Figure 10 shows the results of the Kalman filter using the physical model, CTIM, as the propagator. Figure 10 (middle) shows that the data assimilation estimate from the Kalman filter using CTIM more closely resembles the truth composition in the top panel. The error, shown by the yellow and red area present in Figure 9 (bottom), is reduced in Figure 10 (bottom), demonstrating a decrease in the Kalman filter error using CTIM. This decrease in error indicates that the physical model more accurately propagates the state during the geomagnetic storm. Further, the result for the Kalman filter using CTIM, Figure 10 (middle), shows more detail than the result from the Kalman filter using persistence, Figure 9 (middle). The case with CTIM is somewhat idealized since the same model is used to generate the truth file. It does, however, illustrate the value of an accurate physical model.
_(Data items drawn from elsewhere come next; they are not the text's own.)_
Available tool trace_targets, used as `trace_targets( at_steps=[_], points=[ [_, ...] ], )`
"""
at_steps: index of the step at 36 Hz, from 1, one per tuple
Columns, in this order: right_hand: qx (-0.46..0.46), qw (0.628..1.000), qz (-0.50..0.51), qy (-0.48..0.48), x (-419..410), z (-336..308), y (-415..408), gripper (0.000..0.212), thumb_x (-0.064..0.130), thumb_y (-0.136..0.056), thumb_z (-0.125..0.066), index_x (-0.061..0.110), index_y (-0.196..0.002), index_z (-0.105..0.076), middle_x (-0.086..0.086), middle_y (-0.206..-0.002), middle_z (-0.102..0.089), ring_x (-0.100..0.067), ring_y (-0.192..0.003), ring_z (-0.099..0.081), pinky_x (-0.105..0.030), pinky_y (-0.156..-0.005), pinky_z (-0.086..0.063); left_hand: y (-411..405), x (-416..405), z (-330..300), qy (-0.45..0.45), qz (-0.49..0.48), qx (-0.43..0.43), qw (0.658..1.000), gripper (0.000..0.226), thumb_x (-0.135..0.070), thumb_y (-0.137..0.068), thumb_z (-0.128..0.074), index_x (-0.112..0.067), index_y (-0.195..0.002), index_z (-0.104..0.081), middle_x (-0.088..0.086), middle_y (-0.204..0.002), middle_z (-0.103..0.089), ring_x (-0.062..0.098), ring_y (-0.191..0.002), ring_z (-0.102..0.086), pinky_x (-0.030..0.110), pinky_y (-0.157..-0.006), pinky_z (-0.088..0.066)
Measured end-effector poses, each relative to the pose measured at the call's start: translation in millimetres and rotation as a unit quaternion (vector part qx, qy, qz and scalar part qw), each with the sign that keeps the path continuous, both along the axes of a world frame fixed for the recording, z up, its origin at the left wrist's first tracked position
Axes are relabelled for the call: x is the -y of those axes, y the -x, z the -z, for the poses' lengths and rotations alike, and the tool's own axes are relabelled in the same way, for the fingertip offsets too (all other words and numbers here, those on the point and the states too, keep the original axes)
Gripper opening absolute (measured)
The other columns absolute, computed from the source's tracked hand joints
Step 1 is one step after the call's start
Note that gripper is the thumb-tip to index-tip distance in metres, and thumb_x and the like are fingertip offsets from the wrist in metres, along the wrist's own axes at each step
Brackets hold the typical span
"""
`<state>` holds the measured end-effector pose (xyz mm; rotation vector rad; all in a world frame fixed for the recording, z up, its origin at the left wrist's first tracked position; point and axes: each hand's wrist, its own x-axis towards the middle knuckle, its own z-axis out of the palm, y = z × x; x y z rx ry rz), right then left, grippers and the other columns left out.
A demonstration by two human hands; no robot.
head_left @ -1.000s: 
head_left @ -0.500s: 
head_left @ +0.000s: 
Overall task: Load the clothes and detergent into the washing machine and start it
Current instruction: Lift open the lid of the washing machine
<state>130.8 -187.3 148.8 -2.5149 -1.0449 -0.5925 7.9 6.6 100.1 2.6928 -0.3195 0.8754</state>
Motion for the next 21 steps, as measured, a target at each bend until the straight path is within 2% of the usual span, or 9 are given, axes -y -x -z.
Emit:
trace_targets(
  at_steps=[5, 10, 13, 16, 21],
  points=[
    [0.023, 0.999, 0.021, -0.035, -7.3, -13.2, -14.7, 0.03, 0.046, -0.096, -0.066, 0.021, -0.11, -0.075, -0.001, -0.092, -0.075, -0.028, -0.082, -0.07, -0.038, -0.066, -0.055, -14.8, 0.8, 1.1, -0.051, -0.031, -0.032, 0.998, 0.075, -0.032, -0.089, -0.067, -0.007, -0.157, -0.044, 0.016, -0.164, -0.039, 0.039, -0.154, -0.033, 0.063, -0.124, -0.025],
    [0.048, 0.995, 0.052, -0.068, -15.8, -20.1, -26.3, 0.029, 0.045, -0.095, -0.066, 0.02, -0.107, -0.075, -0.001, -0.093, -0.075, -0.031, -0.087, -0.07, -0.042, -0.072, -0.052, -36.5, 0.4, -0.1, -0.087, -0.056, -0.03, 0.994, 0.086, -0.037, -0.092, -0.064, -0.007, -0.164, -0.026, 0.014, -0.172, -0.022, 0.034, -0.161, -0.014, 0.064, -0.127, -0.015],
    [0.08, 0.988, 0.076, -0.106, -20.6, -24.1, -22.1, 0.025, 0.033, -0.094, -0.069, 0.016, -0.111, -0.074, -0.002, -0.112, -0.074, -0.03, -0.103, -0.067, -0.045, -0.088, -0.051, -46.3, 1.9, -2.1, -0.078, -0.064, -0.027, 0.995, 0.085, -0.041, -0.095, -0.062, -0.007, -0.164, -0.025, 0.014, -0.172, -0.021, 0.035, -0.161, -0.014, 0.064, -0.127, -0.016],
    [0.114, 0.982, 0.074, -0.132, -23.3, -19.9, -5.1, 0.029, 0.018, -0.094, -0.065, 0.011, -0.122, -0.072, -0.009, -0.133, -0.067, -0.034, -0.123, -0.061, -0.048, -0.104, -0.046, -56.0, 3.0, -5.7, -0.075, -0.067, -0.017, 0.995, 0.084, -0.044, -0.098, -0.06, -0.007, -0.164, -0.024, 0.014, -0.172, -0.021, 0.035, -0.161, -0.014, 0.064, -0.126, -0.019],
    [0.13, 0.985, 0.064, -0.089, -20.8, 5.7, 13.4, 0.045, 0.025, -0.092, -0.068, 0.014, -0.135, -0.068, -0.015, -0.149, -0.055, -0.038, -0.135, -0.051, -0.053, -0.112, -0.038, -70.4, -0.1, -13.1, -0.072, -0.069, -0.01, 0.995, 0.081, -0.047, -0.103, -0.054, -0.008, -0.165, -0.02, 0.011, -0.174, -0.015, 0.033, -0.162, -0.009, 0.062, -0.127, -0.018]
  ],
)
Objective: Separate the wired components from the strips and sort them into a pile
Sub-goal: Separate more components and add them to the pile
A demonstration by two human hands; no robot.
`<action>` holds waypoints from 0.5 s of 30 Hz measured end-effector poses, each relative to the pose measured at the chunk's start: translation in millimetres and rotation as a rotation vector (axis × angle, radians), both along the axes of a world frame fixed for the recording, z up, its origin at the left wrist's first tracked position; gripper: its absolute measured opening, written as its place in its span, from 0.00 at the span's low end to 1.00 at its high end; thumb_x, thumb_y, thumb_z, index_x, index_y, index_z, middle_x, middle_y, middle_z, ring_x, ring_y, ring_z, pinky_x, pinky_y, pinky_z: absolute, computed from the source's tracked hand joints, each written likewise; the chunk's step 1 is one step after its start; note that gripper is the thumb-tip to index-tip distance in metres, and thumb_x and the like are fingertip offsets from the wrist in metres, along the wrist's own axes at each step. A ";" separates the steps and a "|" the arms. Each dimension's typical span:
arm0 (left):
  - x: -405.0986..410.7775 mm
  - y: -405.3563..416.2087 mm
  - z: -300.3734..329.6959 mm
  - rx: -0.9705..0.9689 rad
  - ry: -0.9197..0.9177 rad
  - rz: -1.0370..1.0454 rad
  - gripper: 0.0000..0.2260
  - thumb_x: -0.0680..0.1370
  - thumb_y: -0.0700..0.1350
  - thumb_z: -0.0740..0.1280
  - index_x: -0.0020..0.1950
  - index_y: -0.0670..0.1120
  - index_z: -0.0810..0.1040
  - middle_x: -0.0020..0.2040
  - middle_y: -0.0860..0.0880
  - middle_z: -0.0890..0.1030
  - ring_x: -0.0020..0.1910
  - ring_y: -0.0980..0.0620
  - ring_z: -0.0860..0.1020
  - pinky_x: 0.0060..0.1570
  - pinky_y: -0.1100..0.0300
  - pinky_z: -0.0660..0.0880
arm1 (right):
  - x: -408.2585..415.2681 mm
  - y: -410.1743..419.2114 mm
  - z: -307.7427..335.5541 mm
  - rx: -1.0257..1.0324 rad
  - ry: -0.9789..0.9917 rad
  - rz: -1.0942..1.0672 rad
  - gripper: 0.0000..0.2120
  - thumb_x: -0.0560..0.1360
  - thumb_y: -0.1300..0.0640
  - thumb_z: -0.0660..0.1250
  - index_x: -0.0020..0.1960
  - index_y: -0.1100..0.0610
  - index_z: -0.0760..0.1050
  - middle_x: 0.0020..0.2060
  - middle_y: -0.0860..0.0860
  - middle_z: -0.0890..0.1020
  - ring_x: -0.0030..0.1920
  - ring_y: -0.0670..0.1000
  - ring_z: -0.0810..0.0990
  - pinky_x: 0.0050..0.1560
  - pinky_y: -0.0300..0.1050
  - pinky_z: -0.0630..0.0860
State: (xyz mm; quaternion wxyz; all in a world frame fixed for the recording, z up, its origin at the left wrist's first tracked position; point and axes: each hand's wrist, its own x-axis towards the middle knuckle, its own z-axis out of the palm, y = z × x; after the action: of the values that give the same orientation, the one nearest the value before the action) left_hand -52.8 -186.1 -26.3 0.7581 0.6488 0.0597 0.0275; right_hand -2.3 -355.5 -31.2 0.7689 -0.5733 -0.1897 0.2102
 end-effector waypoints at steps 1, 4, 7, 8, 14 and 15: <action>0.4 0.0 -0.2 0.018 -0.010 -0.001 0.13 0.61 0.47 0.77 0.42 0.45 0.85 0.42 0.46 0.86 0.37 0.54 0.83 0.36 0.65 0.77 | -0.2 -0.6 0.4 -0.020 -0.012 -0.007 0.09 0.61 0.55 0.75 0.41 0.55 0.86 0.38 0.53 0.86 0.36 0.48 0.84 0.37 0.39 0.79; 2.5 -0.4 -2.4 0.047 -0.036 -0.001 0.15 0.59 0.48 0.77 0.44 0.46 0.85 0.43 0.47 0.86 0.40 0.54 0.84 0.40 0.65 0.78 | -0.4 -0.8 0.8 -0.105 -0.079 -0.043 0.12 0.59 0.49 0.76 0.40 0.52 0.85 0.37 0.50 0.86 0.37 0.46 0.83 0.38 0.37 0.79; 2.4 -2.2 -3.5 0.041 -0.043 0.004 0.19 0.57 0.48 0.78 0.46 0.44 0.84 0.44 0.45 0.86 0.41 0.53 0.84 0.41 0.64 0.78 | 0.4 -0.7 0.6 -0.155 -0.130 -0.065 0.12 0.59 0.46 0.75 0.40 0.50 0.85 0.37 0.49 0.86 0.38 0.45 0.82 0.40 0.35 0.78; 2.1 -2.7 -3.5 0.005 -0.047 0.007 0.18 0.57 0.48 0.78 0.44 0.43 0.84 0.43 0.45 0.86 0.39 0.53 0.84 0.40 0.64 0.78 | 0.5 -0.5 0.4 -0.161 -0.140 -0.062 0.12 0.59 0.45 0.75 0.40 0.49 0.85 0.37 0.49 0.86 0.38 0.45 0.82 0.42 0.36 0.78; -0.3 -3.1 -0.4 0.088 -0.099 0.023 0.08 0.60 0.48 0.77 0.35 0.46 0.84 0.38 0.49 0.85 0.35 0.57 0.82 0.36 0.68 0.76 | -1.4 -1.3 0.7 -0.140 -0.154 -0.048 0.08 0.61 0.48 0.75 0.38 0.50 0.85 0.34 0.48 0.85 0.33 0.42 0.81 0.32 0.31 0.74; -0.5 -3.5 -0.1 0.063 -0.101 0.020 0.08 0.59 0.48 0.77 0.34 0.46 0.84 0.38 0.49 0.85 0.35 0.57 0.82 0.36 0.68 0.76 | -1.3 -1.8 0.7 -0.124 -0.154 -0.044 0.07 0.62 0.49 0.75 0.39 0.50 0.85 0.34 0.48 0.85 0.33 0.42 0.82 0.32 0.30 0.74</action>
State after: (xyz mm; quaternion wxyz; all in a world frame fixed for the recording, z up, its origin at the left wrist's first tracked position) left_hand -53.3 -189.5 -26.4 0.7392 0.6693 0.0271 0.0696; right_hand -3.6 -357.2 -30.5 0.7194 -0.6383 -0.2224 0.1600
 A data assimilation system has been applied to estimate a simulated truth thermosphere, to estimate the neutral atmospheric composition. This thermosphere is realistically sampled based on the SSULI and SSUSI instruments both on each of two DMSP Sun-synchronous satellites. The results of the test demonstrate the advantages and necessity of implementing data assimilation, like the Kalman filter, when estimating the neutral composition. The Kalman filter system is compared to the nonfilter system using nudging, and the Kalman filter results show significant improvement. The system also demonstrates that it can continue to provide an accurate state estimate, even during geomagnetic storms and limited observability, through the use of a physical and empirical model. The physical model provides information about how the state is to be propagated, particularly when the dynamics change rapidly as during the storm periods and when observations become unavailable as a result of instrument and satellite constraints. The empirical model is implemented to ensure that the state does not stray from the truth if measurements become unavailable or if the time period between measurements becomes too long for the state to be accurately propagated. Through a combination of these model types and the Kalman filter method, results show a significant improvement in the thermospheric composition estimate.